三月十二日の話をする。
草野春心

三月十二日の話をする。
三月十二日、東京は晴天であった。青く澄み、雲ひとつなかった。
確かその日は、原宿のあたりをブラブラとしていたのを憶えている。
日本人も外国人も、いっしょくたに暢気に笑っていた。


誰も「それ」の話をしてはいなかった。
いや、もちろん最初はしていたのだろうが、
たぶん軽い挨拶、天気の話みたいな雰囲気で、
さっさと別の楽しげな話題に移っていったのだと思う。
あくまで僕の想像にすぎないことだし、
被災地に関係者・親戚のある者はまた別の事情があるだろう。
本当には僕にはわからない。


エスカレーターの話をする。
今はどうってことなく動いているが、しばらく都内のエスカレーターは停まっていた。
たぶん多くの人が、
それが動いているような感覚で足をかけ、グラッとつんのめりそうになっただろう。


三月十二日の話をする。
僕がその日、青空の下で感じていたのはそういう「グラッ」だった。
震度だとかマグニチュードだとか、そんな物差しで測ることができない揺れ。
悲しいとか、気の毒だとか、偽善だとか偽悪だとか、そういう次元を超えた揺れ。
地震も余震も終わったとしても続く、存在にかかわる激しい揺れ。
安全地帯に胡坐をかくこの愚鈍な僕でさえそれを感じた。それはどういうことだろう。
それは本当にどういうことなのだろう。
とても僕の手には負えない問題だ。


断じてレトリックなどではない。
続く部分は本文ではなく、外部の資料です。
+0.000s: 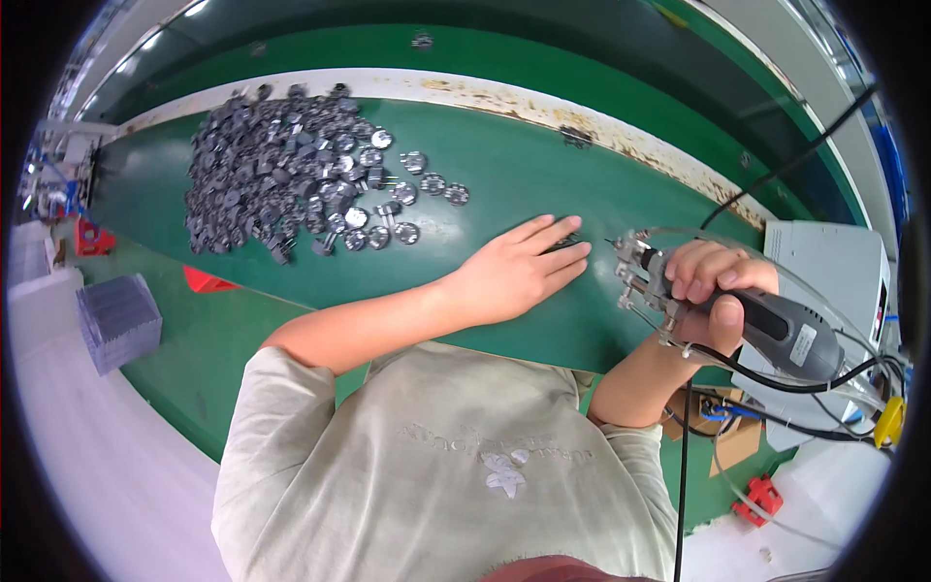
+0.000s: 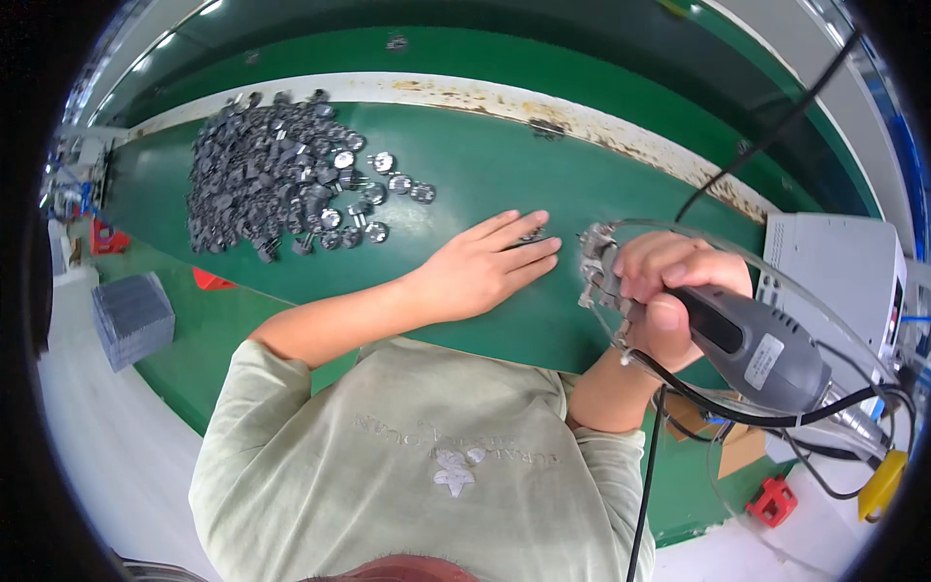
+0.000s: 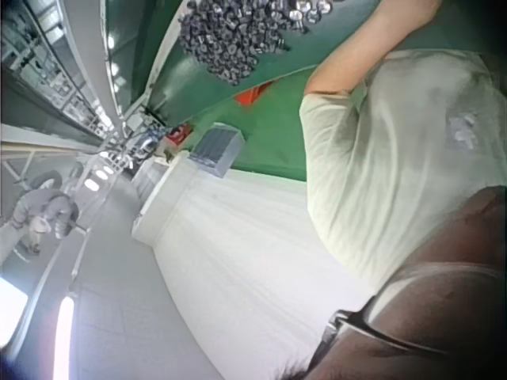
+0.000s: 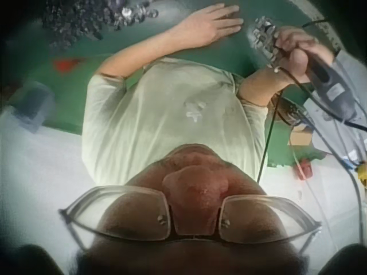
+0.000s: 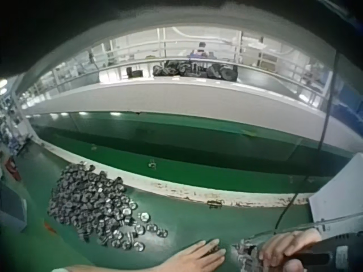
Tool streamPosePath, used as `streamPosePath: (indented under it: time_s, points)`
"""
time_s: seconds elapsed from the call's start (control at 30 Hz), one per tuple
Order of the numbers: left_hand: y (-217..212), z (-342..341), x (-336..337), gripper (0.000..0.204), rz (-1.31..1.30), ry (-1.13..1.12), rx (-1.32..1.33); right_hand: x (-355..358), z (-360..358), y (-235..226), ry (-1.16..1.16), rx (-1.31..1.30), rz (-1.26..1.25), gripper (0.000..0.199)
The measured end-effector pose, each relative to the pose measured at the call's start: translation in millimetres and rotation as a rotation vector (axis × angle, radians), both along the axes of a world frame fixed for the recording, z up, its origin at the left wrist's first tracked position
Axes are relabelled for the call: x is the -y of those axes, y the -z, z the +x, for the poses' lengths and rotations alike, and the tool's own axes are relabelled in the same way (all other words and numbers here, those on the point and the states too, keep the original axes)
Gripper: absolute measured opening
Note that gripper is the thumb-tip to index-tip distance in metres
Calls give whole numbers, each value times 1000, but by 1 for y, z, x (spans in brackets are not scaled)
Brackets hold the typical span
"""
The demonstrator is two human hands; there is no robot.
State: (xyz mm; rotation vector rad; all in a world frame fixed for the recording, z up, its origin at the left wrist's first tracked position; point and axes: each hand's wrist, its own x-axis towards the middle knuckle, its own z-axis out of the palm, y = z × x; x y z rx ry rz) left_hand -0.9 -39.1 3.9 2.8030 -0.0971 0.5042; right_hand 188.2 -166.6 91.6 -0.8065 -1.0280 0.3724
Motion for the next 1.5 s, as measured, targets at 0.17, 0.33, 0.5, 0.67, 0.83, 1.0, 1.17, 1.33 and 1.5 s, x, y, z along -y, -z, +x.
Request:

ただの、ありったけの事実である。


しかし、詩を書くものとして、いつか僕はその「グラッ」をとらえたい。
鈍重なレトリックとして、飾りたてたものとして、消化し昇華してやりたい。
原発がどうとか、放射性物質がどうとか、死亡者数がどうとか、
そういう難しい話ではなく(それももちろん必要なことだし大事だ)、
あの怖ろしい「グラッ」をきちんと正面からつかまえて、閉じ込めてしまいたい。
誰に伝えるとかではない。自らの本能として思うのだ。